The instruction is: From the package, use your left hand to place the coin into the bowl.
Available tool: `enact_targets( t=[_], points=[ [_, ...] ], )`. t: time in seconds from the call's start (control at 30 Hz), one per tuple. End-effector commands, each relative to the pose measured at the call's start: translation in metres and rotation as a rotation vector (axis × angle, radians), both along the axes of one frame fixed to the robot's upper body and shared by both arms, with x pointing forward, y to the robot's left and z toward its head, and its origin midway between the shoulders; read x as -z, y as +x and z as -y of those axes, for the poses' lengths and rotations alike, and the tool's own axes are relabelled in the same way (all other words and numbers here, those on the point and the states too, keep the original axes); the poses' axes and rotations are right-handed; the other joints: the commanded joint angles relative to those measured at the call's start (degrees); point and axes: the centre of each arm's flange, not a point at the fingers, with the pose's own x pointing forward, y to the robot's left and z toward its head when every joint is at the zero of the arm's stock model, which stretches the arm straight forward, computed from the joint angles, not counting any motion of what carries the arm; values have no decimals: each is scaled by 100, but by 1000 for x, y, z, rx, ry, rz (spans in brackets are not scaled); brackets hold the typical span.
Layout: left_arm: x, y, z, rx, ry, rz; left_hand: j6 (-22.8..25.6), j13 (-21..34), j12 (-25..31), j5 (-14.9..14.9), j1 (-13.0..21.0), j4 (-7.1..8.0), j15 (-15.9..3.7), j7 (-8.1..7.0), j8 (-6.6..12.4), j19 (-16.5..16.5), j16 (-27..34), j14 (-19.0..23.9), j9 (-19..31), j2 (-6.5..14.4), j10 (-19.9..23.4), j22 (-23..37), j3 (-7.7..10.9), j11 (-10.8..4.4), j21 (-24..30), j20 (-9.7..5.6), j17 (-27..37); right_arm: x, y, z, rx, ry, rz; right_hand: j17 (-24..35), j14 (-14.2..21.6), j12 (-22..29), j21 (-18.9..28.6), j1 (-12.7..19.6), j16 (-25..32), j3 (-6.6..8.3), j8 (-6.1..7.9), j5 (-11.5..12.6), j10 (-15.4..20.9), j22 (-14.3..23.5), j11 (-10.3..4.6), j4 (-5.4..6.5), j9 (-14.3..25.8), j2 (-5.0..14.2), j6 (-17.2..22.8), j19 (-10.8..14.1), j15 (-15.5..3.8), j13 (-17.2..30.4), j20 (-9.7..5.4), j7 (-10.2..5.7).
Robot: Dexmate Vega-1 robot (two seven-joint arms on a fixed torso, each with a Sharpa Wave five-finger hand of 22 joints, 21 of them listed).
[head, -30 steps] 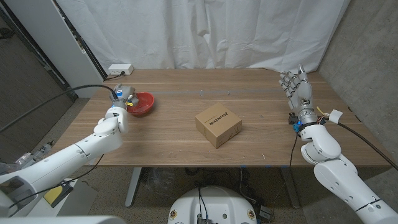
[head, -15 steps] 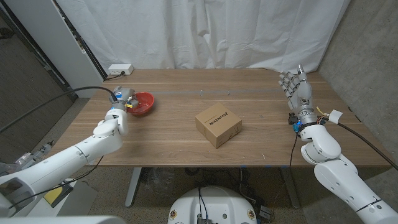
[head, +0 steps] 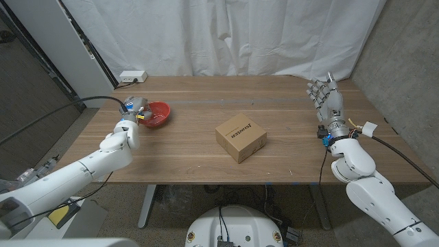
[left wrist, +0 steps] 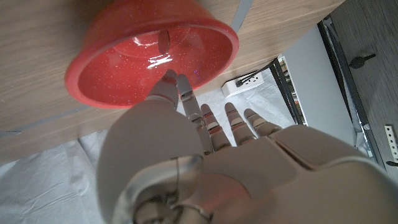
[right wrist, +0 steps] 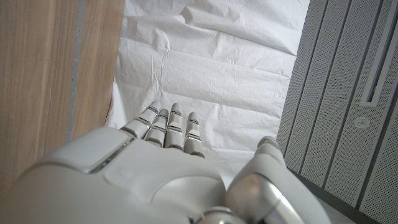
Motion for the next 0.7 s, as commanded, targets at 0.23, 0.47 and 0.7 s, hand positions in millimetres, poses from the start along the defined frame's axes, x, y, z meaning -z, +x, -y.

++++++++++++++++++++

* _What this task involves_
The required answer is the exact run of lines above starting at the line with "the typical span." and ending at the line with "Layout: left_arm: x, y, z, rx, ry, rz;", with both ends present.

* _Solved problem_
Available tool: `enact_targets( t=[_], points=[ [_, ...] ], )`. t: time in seconds from the call's start (control at 30 Hz), one per tuple. End-effector commands, each relative to the pose measured at the call's start: translation in metres and rotation as a rotation vector (axis × angle, radians), both along the axes of one frame fixed to the robot's upper body and shared by both arms, with x pointing forward, y to the robot's left and z toward its head, and its origin midway between the shoulders; read x as -z, y as +x and z as -y of those axes, for the poses' lengths and rotations alike, and the tool's own axes are relabelled in the same way (all other words and numbers here, those on the point and the states too, keep the original axes); the poses' axes and rotations are right-handed; the other joints: the commanded joint angles relative to those measured at the call's start (degrees); point and axes: the centre of each arm's flange, not a point at the fingers, with the pose's own x pointing forward, y to the robot's left and z toward its head when every joint is at the zero of the arm's stock model, which stretches the arm straight forward, computed from the joint angles, not counting any motion of what carries the arm; values have no decimals: each is scaled by 100, but by 1000 for x, y, z, rx, ry, rz (spans in brackets are not scaled); brackets hold the typical span.
Layout: left_arm: x, y, z, rx, ry, rz; left_hand: j6 (-22.8..25.6), j13 (-21..34), j12 (-25..31), j5 (-14.9..14.9), j1 (-13.0..21.0), j4 (-7.1..8.0), j15 (-15.9..3.7), j7 (-8.1..7.0), j8 (-6.6..12.4), j19 (-16.5..16.5), j16 (-27..34), j14 (-19.0..23.9), j9 (-19..31), j2 (-6.5..14.4), j10 (-19.9..23.4), j22 (-23..37), j3 (-7.7..10.9), j11 (-10.8..4.4), j21 (-24..30), j20 (-9.7..5.6), j17 (-27..37); right_arm: x, y, z, rx, ry, rz; right_hand: j17 (-24..35), j14 (-14.2..21.6), j12 (-22..29), j21 (-18.9..28.6), j1 (-12.7..19.6), j16 (-25..32), j3 (-6.6..8.3), j8 (-6.1..7.9), j5 (-11.5..12.6), j10 (-15.4..20.9), j22 (-14.3..23.5), j11 (-10.3..4.6), j4 (-5.4..6.5), j9 (-14.3..25.8), j2 (-5.0..14.2), j6 (-17.2..22.8), j19 (-10.8..14.1), j15 (-15.5..3.8), j13 (-17.2..30.4), j20 (-9.7..5.4), j7 (-10.2..5.7).

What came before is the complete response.